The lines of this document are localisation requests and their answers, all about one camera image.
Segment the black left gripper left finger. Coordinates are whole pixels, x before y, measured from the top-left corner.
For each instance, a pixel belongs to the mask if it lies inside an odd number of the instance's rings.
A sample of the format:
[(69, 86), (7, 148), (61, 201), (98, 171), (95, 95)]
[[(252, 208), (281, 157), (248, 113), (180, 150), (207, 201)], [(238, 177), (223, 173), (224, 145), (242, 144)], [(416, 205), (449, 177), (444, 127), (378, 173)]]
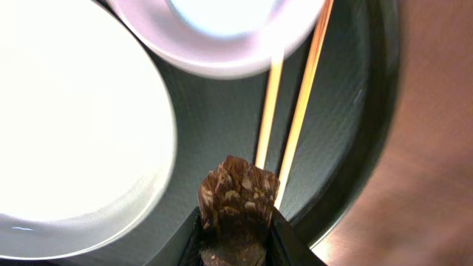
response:
[(195, 208), (147, 266), (201, 265), (200, 229), (200, 210)]

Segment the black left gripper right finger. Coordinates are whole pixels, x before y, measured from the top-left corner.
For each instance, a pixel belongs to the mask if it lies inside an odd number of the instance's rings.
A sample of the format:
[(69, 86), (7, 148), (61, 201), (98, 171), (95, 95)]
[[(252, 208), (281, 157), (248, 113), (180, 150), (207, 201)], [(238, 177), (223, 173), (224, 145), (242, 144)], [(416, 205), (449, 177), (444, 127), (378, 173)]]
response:
[(266, 266), (327, 266), (303, 243), (290, 223), (273, 209)]

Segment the brown food chunk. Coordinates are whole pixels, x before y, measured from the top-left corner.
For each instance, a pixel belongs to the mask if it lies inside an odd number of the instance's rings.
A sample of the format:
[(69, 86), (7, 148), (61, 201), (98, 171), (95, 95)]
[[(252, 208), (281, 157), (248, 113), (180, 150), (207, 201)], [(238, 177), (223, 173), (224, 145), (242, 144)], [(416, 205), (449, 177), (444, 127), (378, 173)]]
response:
[(279, 180), (240, 157), (227, 156), (198, 188), (204, 265), (260, 266)]

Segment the grey plate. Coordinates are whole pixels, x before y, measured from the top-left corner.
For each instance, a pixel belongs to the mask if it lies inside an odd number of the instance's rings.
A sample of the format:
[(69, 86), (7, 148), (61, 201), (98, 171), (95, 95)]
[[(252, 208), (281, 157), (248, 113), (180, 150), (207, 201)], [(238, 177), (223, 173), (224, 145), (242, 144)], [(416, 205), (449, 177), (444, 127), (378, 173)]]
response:
[(166, 85), (94, 1), (1, 2), (1, 257), (102, 248), (160, 201), (177, 153)]
====
PROBLEM DESCRIPTION: Filter the listing above for lines with the word "pixels", and copy each one you find.

ANSWER BELOW:
Segment the black left gripper left finger. Coordinates are whole pixels, x before y, measured from the top-left corner.
Segment the black left gripper right finger. Coordinates are whole pixels, x before y, measured from the top-left corner.
Segment the brown food chunk. Coordinates are whole pixels, x before y, measured from the top-left corner.
Segment the grey plate. Coordinates are whole pixels, x before y, measured from the top-left corner.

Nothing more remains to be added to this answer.